Have you ever heard the term "Fake it , till you make it?" Sex is kind of like running. You have to fake liking it, then the chemicals kick in and your sweating and having a good time.

The other MAIN thing about sex is, it is a BOND with the wife. It is her SAFETY in the marriage. It is not talking to her but saying A LOT!

Just my 2 cents David


----------



## Granny7 (Feb 2, 2013)

gbrad said:


> We have only had sex once in the past 2 months. My wife isn't happy about it, but I don't see it as a big deal. We plan on having sex this weekend, so that will restart the clock and give it awhile before there are any issues of it again.
> Supposedly on the outside our marriage is doing really good. Atleast that is what the overlying discussion about it is (when she talks about it).


gbrad,
Take it from a women who's H was only loving her about every 3 months. I would even have to initiate it sometimes and he didn't seem to miss it. Now this was a person who use to be sexy and make love at least once a week. I really started to resent it and him as I didn't feel very loved. 

He had an E/A on me 25 yrs. before that, so we've had a rough time of it. We did pretty well for 20 yrs. until he stopped showing interest in me and that really accepted my self-esteem as a woman. But most of all, it made me remember the 3 yr. A he had and I then remembered that he wasn't as interested in sex as much then either. So, it brought the whole nightmare back to me and I thought he might be having another A. Thank God he wasn't as I would have probably killed him. I've been through so much with this whole mess and the lies and wasn't going to do it again.

We hadn't been arguing during that 3 yr. period, but he had been drinking more, lost a lot of his retirement money during the stock market crash, so he wasn't very happy. We found out later that he had to many female hormones, the opposite of low testosterone. But if he had been interested in making love to me, he should have been checking that out on his own, not me bringing it up?
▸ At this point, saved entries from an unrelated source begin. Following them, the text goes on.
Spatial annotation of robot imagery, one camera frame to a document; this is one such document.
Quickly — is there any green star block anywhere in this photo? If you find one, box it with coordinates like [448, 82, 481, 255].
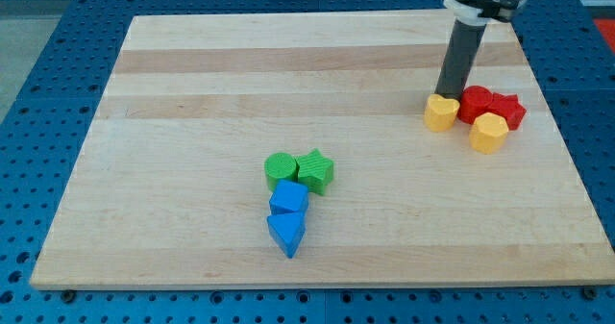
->
[296, 149, 334, 196]

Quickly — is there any red star block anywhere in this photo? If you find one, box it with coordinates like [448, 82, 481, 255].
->
[486, 92, 527, 131]

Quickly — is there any blue triangle block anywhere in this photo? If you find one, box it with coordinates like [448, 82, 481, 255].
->
[266, 212, 306, 259]

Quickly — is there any yellow heart block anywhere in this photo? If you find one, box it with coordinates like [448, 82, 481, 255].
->
[424, 93, 460, 133]

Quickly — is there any red cylinder block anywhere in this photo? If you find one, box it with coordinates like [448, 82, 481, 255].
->
[457, 86, 493, 124]

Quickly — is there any green cylinder block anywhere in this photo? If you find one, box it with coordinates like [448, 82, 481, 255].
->
[263, 152, 299, 191]

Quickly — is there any wooden board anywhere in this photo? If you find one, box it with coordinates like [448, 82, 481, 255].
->
[30, 10, 614, 290]

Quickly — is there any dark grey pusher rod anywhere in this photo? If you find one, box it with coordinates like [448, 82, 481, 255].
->
[434, 20, 486, 101]

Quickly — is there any yellow hexagon block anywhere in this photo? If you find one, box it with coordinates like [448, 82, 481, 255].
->
[469, 112, 509, 155]

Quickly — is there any blue cube block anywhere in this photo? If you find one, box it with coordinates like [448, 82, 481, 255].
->
[269, 180, 308, 214]

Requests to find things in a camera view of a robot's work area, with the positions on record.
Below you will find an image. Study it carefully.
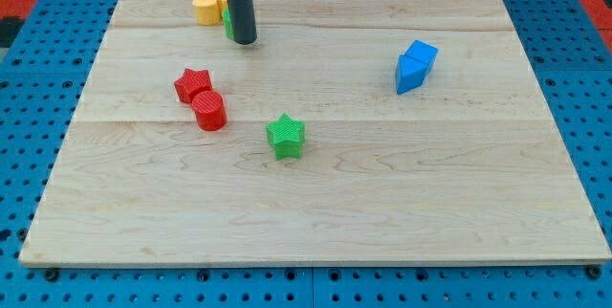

So, you need to be talking to your wife, iron what ever is going on out or she is liable to start being the same as me. Now, I don't even want to have sex with him or even have him touch me. Things are pretty bad right now. I pray that you can figure out what is wrong, talk to her as I'm sure she is feeling not very much like a woman and see if you can make things better.

Good luck,
Granny7


----------



## EleGirl (Dec 3, 2011)

How much time do you spend with your wife during a week ,doing date-like things. It take 15 hours a week of couples time to keep the passion and love. My bet is that you are not getting anything near that time.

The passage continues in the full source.